> [EXERCISE INPUTS]:
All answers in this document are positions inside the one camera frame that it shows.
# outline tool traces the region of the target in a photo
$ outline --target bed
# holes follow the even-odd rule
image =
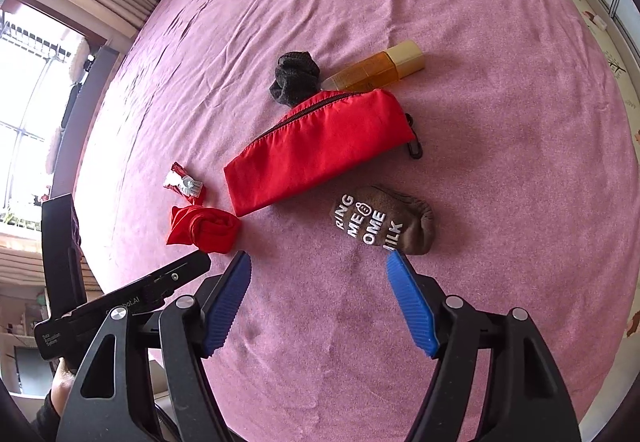
[[[395,85],[425,151],[391,151],[242,219],[254,277],[206,369],[249,441],[402,441],[434,364],[414,346],[385,253],[349,241],[330,207],[382,182],[431,203],[415,268],[476,308],[526,308],[581,418],[609,371],[640,266],[638,164],[625,108],[571,0],[162,0],[104,98],[75,196],[104,291],[190,252],[165,245],[174,161],[231,210],[222,168],[286,111],[277,58],[323,76],[411,38],[427,68]],[[230,256],[213,255],[220,273]],[[185,287],[197,287],[197,282]],[[486,370],[487,359],[479,368]],[[480,380],[465,431],[474,434]]]

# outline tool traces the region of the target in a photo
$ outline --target zipper
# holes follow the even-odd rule
[[[300,110],[296,114],[291,115],[291,117],[287,117],[285,120],[283,120],[282,122],[279,122],[275,126],[272,126],[266,132],[254,138],[246,147],[248,148],[254,142],[258,142],[260,139],[269,135],[270,133],[273,133],[276,130],[283,128],[284,126],[291,124],[295,120],[305,117],[305,115],[311,114],[312,112],[319,110],[320,108],[324,108],[325,106],[332,104],[332,102],[341,101],[342,99],[350,98],[351,96],[361,96],[361,95],[362,95],[361,92],[349,92],[346,94],[337,94],[335,96],[331,96],[329,98],[323,99],[322,101],[318,101],[315,104],[312,104],[311,106],[306,107],[304,110]],[[406,117],[406,122],[409,124],[411,131],[414,132],[414,118],[409,114],[404,114],[404,116]],[[422,145],[420,144],[420,140],[418,139],[418,136],[415,134],[415,132],[414,132],[414,137],[415,137],[414,140],[412,140],[411,142],[408,142],[406,144],[406,147],[409,151],[409,156],[414,160],[418,160],[419,158],[422,158]]]
[[[415,133],[414,130],[414,118],[410,114],[404,114],[406,117],[406,122],[409,124],[409,128],[414,132],[414,139],[411,142],[406,143],[406,148],[409,151],[409,156],[414,160],[419,160],[422,158],[422,144],[420,143],[420,139]]]
[[[331,104],[332,102],[340,101],[341,99],[346,99],[346,98],[351,97],[351,96],[361,96],[361,95],[362,95],[362,93],[360,93],[360,92],[349,92],[348,94],[337,94],[336,96],[331,96],[329,98],[323,99],[322,101],[318,101],[315,104],[312,104],[311,106],[306,107],[304,110],[300,110],[296,114],[291,115],[291,117],[287,117],[285,120],[283,120],[282,122],[279,122],[278,124],[276,124],[272,128],[269,128],[262,135],[259,135],[256,138],[254,138],[249,143],[249,146],[252,145],[254,142],[259,141],[261,138],[269,135],[270,133],[273,133],[276,130],[279,130],[280,128],[282,128],[284,126],[287,126],[288,124],[292,123],[294,120],[298,120],[299,118],[304,117],[305,115],[308,115],[311,112],[319,110],[320,108],[322,108],[322,107],[324,107],[324,106],[326,106],[328,104]]]

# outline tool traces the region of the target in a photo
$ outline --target human hand
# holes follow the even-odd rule
[[[60,359],[60,364],[51,384],[51,403],[60,417],[62,417],[62,412],[65,411],[66,400],[69,398],[75,379],[76,376],[66,367],[65,359]]]

> [WORK INSTRUCTION]:
What you copy should begin at the line with "--target human hand" and end at the final line of the listing, each line exactly as it is.

> [TASK OUTPUT]:
$ outline --target human hand
# holes follow the even-odd rule
[[[60,359],[60,364],[51,384],[51,403],[60,417],[62,417],[62,412],[65,411],[66,400],[69,398],[75,379],[76,376],[66,367],[65,359]]]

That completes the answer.